This past spring we moved 150 Silver Laced Wyandotte pullets to chicken tractors. Good looking birds. They were in tractors for two weeks before it cooled off considerably and rained 4 inches. I didn’t even check the birds in the morning. They were on top of a hill, hadn’t been eating all the food we had been setting out, the birds were big and healthy and I couldn’t imagine them having a problem with the rain. I was busy that whole day and didn’t get there till the afternoon when I found 50 dead birds just laying there, drowned by a rainstorm or smothered by their peers and unloved by their farmer.
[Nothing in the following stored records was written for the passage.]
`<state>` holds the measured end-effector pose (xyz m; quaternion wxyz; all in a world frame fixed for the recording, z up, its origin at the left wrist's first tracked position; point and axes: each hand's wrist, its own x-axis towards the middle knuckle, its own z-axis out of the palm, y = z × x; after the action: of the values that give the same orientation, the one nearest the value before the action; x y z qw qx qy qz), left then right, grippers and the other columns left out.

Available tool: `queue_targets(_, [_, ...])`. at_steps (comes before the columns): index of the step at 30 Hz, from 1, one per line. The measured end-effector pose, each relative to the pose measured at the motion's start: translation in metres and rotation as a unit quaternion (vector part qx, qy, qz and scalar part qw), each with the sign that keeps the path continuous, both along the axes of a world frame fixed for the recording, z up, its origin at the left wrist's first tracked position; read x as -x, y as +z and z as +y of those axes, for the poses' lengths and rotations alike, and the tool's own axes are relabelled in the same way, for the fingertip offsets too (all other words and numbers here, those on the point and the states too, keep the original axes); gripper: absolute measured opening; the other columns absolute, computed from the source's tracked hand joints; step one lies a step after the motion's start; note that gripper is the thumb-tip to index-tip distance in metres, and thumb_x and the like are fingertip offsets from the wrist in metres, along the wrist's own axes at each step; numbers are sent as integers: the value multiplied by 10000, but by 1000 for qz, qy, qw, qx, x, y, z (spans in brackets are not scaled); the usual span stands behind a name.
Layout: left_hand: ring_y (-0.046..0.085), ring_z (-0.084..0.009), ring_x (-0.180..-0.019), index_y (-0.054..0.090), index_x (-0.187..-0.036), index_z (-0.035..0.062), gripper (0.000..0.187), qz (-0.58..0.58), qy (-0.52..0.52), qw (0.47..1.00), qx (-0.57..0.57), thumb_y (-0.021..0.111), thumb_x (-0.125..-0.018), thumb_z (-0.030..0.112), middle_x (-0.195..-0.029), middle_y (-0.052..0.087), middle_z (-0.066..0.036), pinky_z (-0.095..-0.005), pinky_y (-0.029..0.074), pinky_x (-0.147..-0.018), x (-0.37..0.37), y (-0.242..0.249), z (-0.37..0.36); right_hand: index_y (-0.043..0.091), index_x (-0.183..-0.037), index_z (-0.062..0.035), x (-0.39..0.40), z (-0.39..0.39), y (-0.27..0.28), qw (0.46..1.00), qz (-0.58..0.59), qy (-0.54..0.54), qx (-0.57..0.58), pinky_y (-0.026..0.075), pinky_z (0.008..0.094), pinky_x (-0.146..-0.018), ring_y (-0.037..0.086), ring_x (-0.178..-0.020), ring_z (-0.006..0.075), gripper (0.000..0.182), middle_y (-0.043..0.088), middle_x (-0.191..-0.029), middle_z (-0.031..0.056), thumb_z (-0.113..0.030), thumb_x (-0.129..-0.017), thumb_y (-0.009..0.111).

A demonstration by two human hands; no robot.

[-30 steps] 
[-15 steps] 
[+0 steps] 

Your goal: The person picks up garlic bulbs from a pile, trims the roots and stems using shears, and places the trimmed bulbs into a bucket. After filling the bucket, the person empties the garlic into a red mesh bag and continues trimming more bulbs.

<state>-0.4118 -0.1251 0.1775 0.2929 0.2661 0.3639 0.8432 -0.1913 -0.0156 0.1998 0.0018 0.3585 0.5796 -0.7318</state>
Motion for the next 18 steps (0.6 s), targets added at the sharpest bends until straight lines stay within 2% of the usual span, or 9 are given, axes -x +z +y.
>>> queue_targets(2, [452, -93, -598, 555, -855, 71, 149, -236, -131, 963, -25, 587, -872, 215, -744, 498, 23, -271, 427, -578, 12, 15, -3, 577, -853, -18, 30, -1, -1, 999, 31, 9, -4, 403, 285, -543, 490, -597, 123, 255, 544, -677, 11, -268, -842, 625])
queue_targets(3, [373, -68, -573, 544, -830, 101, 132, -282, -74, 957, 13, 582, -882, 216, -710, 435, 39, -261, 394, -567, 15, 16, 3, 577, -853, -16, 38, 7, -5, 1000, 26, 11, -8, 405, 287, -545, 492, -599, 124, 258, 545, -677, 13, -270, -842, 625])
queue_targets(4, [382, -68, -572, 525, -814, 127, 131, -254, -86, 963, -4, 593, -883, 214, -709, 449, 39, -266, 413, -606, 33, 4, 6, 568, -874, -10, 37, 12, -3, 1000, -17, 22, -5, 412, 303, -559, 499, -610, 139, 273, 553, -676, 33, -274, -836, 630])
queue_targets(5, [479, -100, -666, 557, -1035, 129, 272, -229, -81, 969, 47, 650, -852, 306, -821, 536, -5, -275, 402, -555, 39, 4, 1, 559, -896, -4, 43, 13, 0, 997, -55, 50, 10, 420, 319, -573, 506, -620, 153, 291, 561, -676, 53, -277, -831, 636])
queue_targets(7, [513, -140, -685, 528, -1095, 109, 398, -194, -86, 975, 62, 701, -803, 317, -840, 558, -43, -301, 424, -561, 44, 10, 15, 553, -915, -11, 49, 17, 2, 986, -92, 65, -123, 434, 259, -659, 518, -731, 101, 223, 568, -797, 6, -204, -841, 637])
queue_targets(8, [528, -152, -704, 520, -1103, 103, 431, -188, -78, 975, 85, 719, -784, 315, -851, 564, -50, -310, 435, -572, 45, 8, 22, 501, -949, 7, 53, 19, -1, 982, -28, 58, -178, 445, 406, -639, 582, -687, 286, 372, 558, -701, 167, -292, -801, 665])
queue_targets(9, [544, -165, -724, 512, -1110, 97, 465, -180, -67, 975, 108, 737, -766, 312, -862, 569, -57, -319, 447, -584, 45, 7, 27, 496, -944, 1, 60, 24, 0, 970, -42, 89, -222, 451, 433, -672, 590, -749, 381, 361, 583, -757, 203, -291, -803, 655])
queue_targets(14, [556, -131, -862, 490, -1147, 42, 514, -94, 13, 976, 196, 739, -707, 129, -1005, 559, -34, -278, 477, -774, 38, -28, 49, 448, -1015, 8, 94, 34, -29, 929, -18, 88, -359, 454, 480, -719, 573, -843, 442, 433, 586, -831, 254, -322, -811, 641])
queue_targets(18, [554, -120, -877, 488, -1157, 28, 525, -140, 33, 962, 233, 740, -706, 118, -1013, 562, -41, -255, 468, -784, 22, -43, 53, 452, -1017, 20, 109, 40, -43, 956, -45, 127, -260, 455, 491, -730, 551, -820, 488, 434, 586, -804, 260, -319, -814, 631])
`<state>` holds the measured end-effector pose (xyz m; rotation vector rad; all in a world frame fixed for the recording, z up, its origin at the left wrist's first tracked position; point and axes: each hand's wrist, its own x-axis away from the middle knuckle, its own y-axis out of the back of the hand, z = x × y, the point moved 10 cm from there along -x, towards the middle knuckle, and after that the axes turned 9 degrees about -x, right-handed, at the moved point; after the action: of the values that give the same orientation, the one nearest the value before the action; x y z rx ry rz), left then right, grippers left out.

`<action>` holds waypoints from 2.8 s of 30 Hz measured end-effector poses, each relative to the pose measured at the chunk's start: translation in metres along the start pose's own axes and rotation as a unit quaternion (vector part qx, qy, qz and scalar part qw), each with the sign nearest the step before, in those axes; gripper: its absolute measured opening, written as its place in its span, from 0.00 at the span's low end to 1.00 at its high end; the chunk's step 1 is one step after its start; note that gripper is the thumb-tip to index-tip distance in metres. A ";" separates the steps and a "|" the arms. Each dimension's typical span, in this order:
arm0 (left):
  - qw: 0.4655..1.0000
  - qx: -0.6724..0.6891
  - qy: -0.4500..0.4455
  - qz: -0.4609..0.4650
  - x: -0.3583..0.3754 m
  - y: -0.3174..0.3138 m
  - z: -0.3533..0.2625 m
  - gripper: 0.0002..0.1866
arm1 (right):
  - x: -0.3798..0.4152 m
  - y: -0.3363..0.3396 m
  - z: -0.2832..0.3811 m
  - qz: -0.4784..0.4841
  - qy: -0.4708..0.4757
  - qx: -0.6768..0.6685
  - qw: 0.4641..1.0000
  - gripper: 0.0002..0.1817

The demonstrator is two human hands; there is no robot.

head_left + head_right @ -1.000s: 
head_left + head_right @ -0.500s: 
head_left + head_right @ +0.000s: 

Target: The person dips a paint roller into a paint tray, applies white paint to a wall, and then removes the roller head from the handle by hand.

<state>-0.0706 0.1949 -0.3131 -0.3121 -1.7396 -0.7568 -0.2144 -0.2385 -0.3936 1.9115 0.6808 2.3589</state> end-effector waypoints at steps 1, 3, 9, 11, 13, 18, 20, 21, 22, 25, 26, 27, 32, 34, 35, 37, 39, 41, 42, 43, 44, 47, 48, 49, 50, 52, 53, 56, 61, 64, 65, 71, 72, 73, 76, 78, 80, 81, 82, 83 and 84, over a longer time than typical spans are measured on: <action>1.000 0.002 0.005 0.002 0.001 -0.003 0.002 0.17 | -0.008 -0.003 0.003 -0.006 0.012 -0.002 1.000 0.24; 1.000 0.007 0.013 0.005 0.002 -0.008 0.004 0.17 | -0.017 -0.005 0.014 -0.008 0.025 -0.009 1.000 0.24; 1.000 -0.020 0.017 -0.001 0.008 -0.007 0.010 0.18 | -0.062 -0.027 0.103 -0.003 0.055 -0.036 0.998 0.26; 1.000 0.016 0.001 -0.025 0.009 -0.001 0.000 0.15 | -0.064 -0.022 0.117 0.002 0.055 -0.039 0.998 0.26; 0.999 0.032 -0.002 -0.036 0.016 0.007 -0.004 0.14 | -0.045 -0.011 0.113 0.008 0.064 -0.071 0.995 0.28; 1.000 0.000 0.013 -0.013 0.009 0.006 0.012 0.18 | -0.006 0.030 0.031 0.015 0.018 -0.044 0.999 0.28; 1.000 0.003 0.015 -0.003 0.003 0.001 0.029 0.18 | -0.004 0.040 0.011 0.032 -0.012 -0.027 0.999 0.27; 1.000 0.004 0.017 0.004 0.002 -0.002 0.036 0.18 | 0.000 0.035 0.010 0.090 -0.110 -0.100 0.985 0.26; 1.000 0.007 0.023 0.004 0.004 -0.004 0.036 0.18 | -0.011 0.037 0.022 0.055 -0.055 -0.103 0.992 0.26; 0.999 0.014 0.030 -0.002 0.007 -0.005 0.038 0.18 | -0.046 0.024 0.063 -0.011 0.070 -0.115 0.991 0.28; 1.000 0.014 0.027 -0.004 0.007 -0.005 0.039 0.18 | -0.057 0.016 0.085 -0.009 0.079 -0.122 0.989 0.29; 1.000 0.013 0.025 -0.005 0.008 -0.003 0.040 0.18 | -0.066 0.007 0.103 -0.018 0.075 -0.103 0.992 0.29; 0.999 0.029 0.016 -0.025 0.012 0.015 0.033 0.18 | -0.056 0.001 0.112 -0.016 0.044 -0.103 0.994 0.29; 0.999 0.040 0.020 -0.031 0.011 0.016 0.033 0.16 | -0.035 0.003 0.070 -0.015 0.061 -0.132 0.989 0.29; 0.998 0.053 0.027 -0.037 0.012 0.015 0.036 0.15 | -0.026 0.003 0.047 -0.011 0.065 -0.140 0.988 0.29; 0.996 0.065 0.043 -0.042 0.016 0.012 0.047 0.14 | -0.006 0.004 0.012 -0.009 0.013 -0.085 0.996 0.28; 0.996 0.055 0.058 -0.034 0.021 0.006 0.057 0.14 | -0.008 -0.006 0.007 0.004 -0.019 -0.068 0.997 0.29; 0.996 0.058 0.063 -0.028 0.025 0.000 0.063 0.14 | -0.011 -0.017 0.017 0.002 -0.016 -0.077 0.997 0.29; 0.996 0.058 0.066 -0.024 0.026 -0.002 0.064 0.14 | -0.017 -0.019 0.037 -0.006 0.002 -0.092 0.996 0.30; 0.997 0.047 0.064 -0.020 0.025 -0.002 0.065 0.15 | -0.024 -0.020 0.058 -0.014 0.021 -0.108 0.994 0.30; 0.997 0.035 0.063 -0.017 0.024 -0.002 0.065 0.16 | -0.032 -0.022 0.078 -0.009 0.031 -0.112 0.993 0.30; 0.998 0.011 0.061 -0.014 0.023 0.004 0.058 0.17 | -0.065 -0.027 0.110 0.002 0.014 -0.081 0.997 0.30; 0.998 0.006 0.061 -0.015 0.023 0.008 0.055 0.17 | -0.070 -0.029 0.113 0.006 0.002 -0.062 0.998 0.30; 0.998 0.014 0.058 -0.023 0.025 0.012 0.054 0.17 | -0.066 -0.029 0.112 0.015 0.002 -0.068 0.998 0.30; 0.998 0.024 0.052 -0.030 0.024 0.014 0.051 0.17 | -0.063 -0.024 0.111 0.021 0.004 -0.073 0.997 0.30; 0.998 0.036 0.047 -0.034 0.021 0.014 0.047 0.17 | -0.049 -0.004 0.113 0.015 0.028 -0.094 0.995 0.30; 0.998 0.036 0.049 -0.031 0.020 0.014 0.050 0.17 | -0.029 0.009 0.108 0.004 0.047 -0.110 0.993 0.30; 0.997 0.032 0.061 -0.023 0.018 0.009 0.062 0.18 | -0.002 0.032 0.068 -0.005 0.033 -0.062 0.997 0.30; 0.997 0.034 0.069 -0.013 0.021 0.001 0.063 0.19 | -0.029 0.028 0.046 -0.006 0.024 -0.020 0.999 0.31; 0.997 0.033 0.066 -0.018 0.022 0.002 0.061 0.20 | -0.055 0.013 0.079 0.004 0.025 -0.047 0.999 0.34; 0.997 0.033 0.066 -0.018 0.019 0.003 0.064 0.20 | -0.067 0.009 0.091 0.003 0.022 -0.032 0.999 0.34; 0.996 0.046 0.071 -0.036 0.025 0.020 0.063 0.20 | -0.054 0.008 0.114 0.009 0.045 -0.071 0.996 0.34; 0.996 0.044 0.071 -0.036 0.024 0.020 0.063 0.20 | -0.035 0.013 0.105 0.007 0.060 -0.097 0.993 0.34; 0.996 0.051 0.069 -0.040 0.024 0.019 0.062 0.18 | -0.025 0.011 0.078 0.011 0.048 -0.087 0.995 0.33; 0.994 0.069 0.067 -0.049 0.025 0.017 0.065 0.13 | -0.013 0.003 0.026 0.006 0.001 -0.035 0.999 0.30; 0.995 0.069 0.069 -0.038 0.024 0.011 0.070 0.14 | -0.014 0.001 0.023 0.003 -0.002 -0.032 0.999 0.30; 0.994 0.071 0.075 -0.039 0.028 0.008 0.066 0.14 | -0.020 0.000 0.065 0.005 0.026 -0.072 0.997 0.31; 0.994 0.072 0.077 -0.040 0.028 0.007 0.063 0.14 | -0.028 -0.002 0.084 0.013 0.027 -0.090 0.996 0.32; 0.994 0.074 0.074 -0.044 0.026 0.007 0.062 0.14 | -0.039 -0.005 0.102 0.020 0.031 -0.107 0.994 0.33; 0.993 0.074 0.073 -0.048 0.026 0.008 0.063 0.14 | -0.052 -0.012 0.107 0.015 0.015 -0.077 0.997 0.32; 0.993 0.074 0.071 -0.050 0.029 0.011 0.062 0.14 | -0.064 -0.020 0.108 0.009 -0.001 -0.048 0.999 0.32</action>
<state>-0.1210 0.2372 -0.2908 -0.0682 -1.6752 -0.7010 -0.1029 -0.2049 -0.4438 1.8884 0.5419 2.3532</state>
What about the three SLW pullets that were given to me by a little girl? She found out she couldn’t keep them in town and asked us to take care of them. A raccoon got under our fence and ate two of them one night. Dad and I took turns camping out in the field to catch the masked bandit but we never even saw him.

I have mountains of junk I need to get rid of. Old, broken barbed wire wrapped around posts, weeds out of control and trees I would rather you not see. I cut more firewood last winter than I could stack and some of it is still laying out where I cut it. There are tree tops around and in the way waiting to be burned or chipped. A tree at the yellow house fell down several years ago and guess what? Big chunks of it are still in the yard. We just work around it.

I don’t have to look across the fence to see failure. It’s right here at home. I don’t have to alienate my neighbors or prove my superiority to my readership. I would be a fraud and a liar. I am the worst farmer I know. So that’s what I work to correct. Every day. I hope I can spare the reader from making some of my mistakes. How silly would it be for me to point my camera across the fence or down the road at that other guy?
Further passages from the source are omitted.